The second book, “The Brain’s Way of Healing,” is by a Canadian, Norman Doidge, M.D. Dr. Doidge is described on his website as a “psychiatrist, psychoanalyst, researcher, author, essayist and poet.” His clinical and research background includes an interesting mix of scientific research and psychoanalytic therapy and he has received some prestigious awards for his contributions. Dr. Tallis discussed how Dr. Doidges’s book describes “how the brain can alter its own structure and function in response not only to environmental stimuli but also to mental activity” and “clinics where miracle cures are seemingly an everyday occurrence, as patients are treated with light, sound or electrical therapy.”

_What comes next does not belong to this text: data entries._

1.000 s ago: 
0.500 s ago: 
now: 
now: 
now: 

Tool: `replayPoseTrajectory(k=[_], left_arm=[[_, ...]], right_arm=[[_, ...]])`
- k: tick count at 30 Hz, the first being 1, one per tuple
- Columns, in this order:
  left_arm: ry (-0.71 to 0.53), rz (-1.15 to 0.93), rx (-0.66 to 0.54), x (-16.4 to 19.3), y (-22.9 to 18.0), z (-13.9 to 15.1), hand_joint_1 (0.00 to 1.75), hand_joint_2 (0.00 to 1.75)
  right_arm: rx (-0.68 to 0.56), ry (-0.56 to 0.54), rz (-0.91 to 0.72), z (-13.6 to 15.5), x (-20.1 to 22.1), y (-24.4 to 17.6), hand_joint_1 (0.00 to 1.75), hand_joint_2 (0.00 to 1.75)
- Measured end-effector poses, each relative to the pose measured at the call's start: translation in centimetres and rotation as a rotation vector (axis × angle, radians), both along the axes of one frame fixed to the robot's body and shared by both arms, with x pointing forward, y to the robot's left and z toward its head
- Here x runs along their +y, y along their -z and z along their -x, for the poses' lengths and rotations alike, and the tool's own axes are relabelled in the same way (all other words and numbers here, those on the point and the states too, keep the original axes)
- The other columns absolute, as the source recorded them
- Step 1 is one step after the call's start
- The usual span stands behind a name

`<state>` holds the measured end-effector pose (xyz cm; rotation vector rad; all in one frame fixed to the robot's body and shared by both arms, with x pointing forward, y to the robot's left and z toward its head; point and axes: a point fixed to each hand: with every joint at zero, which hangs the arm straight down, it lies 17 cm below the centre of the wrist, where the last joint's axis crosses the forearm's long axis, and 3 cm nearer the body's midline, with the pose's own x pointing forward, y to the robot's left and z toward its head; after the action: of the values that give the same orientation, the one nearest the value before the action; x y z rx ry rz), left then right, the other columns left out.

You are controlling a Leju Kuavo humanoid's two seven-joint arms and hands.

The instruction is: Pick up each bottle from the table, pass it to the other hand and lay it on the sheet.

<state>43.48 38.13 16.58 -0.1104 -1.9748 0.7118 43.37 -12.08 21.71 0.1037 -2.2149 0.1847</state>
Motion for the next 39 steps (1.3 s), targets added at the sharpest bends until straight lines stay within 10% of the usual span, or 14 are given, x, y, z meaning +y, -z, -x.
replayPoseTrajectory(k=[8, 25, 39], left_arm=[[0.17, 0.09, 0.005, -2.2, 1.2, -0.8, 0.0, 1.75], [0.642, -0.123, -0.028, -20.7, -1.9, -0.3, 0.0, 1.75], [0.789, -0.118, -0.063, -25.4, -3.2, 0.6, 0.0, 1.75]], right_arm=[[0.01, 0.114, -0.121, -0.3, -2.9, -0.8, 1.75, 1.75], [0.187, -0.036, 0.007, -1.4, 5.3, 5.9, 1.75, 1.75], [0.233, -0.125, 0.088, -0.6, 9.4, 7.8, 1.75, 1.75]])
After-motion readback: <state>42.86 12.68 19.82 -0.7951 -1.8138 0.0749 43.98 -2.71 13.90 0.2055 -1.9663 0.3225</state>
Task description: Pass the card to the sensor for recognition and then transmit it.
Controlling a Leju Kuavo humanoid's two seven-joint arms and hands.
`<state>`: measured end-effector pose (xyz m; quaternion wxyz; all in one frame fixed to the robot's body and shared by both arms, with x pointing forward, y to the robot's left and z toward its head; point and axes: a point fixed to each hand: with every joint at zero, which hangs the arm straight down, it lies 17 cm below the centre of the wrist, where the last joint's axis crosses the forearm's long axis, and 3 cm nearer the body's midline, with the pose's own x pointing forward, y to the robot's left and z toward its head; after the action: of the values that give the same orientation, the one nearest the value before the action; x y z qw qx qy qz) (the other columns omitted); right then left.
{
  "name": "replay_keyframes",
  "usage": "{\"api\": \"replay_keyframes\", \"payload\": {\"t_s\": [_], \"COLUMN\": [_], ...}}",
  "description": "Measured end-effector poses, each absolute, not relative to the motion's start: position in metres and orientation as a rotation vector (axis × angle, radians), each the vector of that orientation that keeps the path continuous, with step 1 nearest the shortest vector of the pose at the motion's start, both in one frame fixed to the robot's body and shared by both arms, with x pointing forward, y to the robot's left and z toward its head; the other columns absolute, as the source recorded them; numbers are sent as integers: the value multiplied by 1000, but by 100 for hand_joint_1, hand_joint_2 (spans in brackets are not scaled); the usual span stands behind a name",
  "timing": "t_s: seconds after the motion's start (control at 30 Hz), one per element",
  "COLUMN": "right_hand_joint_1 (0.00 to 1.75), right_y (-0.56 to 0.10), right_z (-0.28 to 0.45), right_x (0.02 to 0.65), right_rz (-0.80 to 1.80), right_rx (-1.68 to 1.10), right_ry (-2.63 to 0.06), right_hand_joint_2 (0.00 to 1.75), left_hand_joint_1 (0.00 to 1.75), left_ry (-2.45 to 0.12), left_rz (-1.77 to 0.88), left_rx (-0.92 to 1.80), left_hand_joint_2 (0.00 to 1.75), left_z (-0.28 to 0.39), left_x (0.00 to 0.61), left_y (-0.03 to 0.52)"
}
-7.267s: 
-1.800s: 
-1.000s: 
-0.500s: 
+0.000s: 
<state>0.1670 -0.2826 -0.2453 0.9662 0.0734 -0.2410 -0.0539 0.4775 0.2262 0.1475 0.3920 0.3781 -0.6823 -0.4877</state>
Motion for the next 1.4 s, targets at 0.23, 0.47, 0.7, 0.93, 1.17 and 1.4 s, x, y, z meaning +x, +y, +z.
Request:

Dr. Tallis clearly is concerned about the claims in the book, writing, “Dr. Doidge’s pen portraits of patients facing neurological adversity with courage and determination, and of their charismatic healers, are disarming. Yet the reliance on anecdotes and testimonials, without much clinically and scientifically relevant detail, is exasperating.” He goes on to eviscerate Dr. Doidge’s references in support of his claims, and he conclude, “ It seemed reasonable to conclude that, while using what we currently know of neuroplasticity may deliver modest therapeutic advances, we need to learn much more about the brain before we can hope to regularly achieve the results that Dr. Doidge reports.”
Doidge is cherry-picking his case reports - assuming they are true, and then saying all patients have the potential to heal themselves.